→ Directions
Reprint the entire listing exactly.

→ Data
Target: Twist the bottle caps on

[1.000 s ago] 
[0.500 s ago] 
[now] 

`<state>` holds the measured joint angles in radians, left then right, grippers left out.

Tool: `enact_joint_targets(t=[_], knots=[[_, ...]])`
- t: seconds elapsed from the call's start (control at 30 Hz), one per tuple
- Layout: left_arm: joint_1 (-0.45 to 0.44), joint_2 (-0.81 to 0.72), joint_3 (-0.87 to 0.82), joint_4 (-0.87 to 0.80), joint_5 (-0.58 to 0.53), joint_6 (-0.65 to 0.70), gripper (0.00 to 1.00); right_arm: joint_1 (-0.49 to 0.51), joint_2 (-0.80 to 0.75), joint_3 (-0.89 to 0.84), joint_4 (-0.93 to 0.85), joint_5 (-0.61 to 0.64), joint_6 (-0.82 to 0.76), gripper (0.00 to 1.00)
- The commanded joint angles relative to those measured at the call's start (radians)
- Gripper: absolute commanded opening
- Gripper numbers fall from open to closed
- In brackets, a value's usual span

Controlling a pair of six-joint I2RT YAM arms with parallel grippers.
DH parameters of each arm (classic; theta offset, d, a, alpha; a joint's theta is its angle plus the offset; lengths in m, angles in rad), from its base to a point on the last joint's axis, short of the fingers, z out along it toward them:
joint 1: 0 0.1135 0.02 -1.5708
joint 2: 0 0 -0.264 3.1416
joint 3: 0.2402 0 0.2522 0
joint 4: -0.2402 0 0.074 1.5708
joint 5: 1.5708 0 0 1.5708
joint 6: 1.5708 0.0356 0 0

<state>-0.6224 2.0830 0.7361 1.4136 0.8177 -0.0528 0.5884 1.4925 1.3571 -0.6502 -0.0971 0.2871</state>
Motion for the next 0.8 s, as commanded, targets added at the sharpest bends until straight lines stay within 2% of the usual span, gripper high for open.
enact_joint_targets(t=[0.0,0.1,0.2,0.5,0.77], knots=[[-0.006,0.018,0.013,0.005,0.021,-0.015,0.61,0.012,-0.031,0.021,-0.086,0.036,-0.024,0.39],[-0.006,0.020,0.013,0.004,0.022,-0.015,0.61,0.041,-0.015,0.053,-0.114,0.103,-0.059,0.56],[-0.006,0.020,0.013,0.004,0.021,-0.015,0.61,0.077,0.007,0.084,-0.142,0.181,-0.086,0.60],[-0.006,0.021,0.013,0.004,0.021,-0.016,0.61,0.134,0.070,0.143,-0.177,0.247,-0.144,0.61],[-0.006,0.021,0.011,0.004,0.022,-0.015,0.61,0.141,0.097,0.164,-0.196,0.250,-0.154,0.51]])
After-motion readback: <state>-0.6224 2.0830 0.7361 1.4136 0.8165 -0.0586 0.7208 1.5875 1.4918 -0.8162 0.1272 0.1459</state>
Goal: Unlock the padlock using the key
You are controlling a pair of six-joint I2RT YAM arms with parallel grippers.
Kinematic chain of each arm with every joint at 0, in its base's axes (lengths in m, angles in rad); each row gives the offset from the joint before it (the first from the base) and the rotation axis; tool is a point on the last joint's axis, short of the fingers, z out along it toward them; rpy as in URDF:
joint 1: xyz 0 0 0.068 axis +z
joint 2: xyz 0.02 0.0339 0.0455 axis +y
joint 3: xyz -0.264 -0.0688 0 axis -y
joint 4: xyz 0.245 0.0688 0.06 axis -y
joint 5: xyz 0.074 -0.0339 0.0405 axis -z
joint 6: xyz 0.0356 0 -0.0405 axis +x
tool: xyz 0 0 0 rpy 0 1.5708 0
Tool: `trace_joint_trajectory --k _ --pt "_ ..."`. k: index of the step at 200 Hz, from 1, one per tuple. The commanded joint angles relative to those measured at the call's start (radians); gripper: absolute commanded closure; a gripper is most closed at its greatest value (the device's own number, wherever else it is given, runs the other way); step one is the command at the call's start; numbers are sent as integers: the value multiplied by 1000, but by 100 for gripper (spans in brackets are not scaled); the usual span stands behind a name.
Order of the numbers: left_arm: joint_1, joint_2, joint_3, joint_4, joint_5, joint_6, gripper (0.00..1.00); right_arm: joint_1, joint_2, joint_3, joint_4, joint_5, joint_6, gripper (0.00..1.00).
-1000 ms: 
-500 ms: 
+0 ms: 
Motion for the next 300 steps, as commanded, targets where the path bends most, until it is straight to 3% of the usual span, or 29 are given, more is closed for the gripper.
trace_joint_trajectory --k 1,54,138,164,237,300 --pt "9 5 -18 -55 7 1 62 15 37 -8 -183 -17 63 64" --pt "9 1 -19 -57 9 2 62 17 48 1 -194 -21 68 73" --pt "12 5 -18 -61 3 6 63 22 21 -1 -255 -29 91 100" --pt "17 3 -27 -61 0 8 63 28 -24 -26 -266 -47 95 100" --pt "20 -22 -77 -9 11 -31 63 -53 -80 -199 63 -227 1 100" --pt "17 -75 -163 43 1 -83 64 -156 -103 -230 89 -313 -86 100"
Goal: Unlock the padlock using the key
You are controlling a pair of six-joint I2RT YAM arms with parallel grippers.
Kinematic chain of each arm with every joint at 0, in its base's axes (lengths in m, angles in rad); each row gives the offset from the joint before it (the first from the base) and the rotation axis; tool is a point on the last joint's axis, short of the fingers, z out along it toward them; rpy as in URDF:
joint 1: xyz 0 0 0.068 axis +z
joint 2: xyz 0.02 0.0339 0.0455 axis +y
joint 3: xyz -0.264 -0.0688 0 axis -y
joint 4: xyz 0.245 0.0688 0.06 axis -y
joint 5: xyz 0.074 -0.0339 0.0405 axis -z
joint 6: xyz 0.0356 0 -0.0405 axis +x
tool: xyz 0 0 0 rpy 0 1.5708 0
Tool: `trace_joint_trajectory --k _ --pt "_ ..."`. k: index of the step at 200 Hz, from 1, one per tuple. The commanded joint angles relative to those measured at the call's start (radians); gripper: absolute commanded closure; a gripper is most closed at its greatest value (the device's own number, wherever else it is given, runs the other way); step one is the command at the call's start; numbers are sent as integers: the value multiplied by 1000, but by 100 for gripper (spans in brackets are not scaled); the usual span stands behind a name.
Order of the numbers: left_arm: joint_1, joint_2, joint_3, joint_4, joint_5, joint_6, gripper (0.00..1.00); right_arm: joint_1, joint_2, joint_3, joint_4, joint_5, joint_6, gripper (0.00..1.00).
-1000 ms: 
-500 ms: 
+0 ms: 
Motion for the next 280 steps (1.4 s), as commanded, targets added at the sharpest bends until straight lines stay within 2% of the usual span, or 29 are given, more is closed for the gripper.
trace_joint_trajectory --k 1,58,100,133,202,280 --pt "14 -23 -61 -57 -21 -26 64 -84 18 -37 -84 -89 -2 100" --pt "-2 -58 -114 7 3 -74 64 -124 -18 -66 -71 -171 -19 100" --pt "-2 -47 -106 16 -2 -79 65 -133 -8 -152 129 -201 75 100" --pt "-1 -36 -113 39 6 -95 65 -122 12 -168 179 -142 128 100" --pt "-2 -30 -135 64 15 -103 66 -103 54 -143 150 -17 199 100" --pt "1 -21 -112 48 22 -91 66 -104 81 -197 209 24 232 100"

→ Answer below
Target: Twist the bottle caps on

[1.000 s ago] 
[0.500 s ago] 
[now] 

`<state>` holds the measured joint angles in radians, left then right, grippers left out.

Tool: `enact_joint_targets(t=[_], knots=[[_, ...]])`
- t: seconds elapsed from the call's start (control at 30 Hz), one per tuple
- Layout: left_arm: joint_1 (-0.45 to 0.44), joint_2 (-0.81 to 0.72), joint_3 (-0.87 to 0.82), joint_4 (-0.87 to 0.80), joint_5 (-0.58 to 0.53), joint_6 (-0.65 to 0.70), gripper (0.00 to 1.00); right_arm: joint_1 (-0.49 to 0.51), joint_2 (-0.80 to 0.75), joint_3 (-0.89 to 0.84), joint_4 (-0.93 to 0.85), joint_5 (-0.61 to 0.64), joint_6 (-0.82 to 0.76), gripper (0.00 to 1.00)
- The commanded joint angles relative to those measured at the call's start (radians)
- Gripper: absolute commanded opening
- Gripper numbers fall from open to closed
- In brackets, a value's usual span

Controlling a pair of six-joint I2RT YAM arms with parallel grippers.
DH parameters of each arm (classic; theta offset, d, a, alpha; a joint's theta is its angle plus the offset; lengths in m, angles in rad), from its base to a point on the last joint's axis, short of the fingers, z out along it toward them:
joint 1: 0 0.1135 0.02 -1.5708
joint 2: 0 0 -0.264 3.1416
joint 3: 0.2402 0 0.2522 0
joint 4: -0.2402 0 0.074 1.5708
joint 5: 1.5708 0 0 1.5708
joint 6: 1.5708 0.0356 0 0

<state>-0.6224 2.0830 0.7361 1.4136 0.8177 -0.0528 0.5884 1.4925 1.3571 -0.6502 -0.0971 0.2871</state>
Motion for the next 0.8 s, as commanded, targets added at the sharpest bends until straight lines stay within 2% of the usual span, gripper high for open.
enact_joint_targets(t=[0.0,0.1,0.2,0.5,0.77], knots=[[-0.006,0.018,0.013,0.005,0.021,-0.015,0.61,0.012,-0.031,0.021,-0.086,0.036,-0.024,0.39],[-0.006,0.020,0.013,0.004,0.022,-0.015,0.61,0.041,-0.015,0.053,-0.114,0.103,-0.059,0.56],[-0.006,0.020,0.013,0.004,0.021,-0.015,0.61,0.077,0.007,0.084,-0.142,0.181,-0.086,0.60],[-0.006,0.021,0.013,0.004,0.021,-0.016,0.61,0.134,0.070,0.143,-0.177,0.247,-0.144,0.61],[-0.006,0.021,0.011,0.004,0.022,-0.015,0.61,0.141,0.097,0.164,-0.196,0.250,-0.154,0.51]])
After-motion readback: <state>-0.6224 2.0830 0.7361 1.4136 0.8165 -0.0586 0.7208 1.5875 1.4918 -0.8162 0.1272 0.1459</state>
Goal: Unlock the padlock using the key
You are controlling a pair of six-joint I2RT YAM arms with parallel grippers.
Kinematic chain of each arm with every joint at 0, in its base's axes (lengths in m, angles in rad); each row gives the offset from the joint before it (the first from the base) and the rotation axis; tool is a point on the last joint's axis, short of the fingers, z out along it toward them; rpy as in URDF:
joint 1: xyz 0 0 0.068 axis +z
joint 2: xyz 0.02 0.0339 0.0455 axis +y
joint 3: xyz -0.264 -0.0688 0 axis -y
joint 4: xyz 0.245 0.0688 0.06 axis -y
joint 5: xyz 0.074 -0.0339 0.0405 axis -z
joint 6: xyz 0.0356 0 -0.0405 axis +x
tool: xyz 0 0 0 rpy 0 1.5708 0
Tool: `trace_joint_trajectory --k _ --pt "_ ..."`. k: index of the step at 200 Hz, from 1, one per tuple. The commanded joint angles relative to those measured at the call's start (radians); gripper: absolute commanded closure; a gripper is most closed at its greatest value (the device's own number, wherever else it is given, runs the other way); step one is the command at the call's start; numbers are sent as integers: the value multiplied by 1000, but by 100 for gripper (spans in brackets are not scaled); the usual span stands behind a name.
Order of the numbers: left_arm: joint_1, joint_2, joint_3, joint_4, joint_5, joint_6, gripper (0.00..1.00); right_arm: joint_1, joint_2, joint_3, joint_4, joint_5, joint_6, gripper (0.00..1.00).
-1000 ms: 
-500 ms: 
+0 ms: 
Motion for the next 300 steps, as commanded, targets where the path bends most, until it is straight to 3% of the usual span, or 29 are given, more is closed for the gripper.
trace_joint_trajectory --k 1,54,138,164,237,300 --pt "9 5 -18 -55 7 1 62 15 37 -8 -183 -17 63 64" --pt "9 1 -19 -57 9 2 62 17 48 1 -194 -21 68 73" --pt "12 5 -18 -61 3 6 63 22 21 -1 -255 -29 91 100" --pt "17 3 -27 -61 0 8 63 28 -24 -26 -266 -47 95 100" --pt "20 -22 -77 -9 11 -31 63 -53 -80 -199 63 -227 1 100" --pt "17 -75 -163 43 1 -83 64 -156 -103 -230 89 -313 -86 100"
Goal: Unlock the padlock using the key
You are controlling a pair of six-joint I2RT YAM arms with parallel grippers.
Kinematic chain of each arm with every joint at 0, in its base's axes (lengths in m, angles in rad); each row gives the offset from the joint before it (the first from the base) and the rotation axis; tool is a point on the last joint's axis, short of the fingers, z out along it toward them; rpy as in URDF:
joint 1: xyz 0 0 0.068 axis +z
joint 2: xyz 0.02 0.0339 0.0455 axis +y
joint 3: xyz -0.264 -0.0688 0 axis -y
joint 4: xyz 0.245 0.0688 0.06 axis -y
joint 5: xyz 0.074 -0.0339 0.0405 axis -z
joint 6: xyz 0.0356 0 -0.0405 axis +x
tool: xyz 0 0 0 rpy 0 1.5708 0
Tool: `trace_joint_trajectory --k _ --pt "_ ..."`. k: index of the step at 200 Hz, from 1, one per tuple. The commanded joint angles relative to those measured at the call's start (radians); gripper: absolute commanded closure; a gripper is most closed at its greatest value (the device's own number, wherever else it is given, runs the other way); step one is the command at the call's start; numbers are sent as integers: the value multiplied by 1000, but by 100 for gripper (spans in brackets are not scaled); the usual span stands behind a name.
Order of the numbers: left_arm: joint_1, joint_2, joint_3, joint_4, joint_5, joint_6, gripper (0.00..1.00); right_arm: joint_1, joint_2, joint_3, joint_4, joint_5, joint_6, gripper (0.00..1.00).
-1000 ms: 
-500 ms: 
+0 ms: 
Motion for the next 280 steps (1.4 s), as commanded, targets added at the sharpest bends until straight lines stay within 2% of the usual span, or 29 are given, more is closed for the gripper.
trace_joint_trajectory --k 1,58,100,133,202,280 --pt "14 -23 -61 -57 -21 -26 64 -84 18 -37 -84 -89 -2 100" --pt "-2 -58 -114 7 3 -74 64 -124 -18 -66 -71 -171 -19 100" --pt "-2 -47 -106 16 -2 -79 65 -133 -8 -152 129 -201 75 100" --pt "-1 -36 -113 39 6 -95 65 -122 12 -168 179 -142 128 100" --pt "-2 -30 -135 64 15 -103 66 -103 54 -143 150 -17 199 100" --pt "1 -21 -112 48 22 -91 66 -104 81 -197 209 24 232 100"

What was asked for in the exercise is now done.